The single "Ein Jahr (Es geht voran)" ("One Year (It's moving onward)") from Monarchie und Alltag, which would be their only hit single, was in fact disliked by the band members themselves, who had initially produced its slick disco groove more in jest than seriousness.

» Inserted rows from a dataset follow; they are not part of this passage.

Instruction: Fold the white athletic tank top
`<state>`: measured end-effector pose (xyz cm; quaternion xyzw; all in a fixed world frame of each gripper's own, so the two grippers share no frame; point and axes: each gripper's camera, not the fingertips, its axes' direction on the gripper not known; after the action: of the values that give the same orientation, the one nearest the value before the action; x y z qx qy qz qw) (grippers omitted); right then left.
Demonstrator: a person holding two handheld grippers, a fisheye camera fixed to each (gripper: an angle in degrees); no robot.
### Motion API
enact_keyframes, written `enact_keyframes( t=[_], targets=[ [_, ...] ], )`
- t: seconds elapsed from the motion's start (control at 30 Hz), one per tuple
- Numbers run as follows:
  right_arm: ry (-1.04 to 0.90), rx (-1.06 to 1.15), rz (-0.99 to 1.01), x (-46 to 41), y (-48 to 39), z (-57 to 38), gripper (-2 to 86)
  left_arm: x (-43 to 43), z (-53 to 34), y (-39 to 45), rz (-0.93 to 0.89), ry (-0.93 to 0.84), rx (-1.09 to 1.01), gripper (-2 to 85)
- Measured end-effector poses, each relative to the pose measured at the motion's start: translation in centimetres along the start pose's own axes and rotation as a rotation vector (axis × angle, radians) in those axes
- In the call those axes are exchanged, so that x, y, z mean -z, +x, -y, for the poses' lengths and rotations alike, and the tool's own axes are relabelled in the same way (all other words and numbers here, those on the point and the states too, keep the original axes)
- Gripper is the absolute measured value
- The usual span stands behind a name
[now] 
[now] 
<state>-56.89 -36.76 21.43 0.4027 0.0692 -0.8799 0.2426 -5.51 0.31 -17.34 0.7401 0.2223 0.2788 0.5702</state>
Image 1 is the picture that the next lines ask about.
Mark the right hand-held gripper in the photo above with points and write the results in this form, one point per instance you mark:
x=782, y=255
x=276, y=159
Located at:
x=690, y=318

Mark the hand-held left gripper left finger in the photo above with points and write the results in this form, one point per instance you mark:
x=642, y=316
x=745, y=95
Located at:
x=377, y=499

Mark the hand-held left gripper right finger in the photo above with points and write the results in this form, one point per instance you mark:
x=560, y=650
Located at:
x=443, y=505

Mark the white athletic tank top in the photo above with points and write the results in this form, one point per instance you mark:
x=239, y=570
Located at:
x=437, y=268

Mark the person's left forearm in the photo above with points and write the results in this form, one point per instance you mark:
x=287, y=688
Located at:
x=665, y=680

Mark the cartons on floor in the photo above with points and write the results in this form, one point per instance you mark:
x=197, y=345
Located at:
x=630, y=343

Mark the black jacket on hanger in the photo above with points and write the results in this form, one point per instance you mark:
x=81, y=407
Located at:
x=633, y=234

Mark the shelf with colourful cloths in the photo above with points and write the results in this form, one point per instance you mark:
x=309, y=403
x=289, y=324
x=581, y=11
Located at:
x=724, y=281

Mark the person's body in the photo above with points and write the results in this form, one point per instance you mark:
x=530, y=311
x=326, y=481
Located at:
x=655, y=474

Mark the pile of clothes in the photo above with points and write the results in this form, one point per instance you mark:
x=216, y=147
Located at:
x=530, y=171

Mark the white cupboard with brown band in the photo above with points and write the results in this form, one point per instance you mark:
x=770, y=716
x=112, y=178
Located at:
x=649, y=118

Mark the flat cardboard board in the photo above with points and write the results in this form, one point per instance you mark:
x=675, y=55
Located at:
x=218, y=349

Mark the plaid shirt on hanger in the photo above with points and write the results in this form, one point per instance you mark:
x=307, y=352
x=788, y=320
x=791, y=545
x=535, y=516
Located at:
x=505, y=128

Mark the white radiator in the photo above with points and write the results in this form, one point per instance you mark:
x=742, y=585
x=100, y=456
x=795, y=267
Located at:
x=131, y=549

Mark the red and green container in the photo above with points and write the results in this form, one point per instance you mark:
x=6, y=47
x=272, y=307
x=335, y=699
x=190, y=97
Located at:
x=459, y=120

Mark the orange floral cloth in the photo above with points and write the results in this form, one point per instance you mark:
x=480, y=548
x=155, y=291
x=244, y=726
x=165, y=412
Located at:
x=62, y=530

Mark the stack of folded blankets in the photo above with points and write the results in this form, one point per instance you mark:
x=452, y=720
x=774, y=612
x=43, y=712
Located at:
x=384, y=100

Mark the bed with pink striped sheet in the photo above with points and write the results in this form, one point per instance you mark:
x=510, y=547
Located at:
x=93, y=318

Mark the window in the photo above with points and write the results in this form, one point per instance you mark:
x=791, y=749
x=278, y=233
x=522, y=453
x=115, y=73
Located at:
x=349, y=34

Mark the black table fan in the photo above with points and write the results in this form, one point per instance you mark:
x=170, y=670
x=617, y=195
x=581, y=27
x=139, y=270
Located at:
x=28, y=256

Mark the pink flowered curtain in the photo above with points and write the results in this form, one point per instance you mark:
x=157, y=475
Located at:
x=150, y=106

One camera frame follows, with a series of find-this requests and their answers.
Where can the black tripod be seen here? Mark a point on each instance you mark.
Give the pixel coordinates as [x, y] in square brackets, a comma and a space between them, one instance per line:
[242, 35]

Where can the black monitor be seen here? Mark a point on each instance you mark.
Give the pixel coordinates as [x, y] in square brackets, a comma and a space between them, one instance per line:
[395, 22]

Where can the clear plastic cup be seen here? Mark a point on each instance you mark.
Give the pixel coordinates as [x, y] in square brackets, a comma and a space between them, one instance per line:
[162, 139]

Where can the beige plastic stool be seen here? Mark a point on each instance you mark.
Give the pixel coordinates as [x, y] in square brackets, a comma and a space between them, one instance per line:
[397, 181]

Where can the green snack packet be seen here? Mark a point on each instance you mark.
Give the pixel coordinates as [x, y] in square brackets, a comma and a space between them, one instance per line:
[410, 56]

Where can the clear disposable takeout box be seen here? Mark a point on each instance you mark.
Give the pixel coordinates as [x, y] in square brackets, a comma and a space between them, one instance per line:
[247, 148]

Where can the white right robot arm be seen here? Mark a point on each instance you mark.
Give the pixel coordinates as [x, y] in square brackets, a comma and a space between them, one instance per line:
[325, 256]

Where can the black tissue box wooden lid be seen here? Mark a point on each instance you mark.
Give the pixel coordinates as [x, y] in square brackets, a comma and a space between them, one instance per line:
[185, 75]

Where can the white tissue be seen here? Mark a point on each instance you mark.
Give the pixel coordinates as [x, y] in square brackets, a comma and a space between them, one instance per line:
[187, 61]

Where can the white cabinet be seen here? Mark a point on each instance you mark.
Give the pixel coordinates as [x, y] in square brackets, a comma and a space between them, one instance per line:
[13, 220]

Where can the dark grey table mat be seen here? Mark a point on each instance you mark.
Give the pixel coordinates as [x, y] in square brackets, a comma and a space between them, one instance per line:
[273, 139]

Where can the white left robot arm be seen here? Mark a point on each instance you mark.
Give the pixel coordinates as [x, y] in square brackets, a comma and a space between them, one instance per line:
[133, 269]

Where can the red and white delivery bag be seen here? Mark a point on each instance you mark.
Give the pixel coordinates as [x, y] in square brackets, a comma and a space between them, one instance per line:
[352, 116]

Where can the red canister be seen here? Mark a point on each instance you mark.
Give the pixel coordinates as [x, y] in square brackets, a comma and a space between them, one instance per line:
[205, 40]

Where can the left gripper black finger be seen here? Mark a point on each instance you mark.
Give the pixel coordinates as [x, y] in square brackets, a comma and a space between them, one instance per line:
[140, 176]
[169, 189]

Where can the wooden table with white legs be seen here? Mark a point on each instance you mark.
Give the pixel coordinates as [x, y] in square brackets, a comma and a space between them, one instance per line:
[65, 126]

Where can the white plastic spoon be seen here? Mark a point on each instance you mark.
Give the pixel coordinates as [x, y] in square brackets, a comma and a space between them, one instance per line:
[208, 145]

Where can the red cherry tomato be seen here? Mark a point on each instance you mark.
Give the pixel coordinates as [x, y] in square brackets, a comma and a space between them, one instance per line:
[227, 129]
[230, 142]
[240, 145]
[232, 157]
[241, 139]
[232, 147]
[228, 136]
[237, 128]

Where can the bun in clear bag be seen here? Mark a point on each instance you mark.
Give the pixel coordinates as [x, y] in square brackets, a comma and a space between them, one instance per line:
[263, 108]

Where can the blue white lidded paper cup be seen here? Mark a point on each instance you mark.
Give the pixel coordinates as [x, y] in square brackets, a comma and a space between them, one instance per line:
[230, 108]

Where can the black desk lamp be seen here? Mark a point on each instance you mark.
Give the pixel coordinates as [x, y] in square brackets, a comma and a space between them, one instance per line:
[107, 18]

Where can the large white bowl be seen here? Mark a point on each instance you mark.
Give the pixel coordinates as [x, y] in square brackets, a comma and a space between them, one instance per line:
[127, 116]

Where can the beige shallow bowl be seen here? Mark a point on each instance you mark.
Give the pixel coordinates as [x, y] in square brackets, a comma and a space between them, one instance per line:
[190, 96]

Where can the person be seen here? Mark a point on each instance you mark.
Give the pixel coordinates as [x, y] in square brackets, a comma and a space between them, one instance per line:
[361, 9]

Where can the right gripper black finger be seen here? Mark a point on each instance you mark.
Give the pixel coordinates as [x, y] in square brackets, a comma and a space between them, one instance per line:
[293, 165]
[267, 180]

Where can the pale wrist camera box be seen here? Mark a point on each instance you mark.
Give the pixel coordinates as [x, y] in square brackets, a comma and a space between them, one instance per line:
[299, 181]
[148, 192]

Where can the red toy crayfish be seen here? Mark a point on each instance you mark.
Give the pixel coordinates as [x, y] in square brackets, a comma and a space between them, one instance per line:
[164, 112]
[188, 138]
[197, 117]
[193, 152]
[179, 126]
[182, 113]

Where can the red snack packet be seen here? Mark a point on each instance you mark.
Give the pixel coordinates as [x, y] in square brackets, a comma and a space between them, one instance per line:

Shortly after having released their debut album, Fehlfarben suffered the departure of lead singer Peter Hein owing to his frustration at the follow-up tour's being lengthened from three to six weeks on short notice. He went back to his day job at Xerox, where he worked until 2003. The band released two more albums without Hein during the 1980s, 33 Tage in Ketten (33 days in chains) and Glut und Asche (Blaze and ashes), with only the latter making it onto the German charts. After struggles with their label, they disbanded at the end of 1984.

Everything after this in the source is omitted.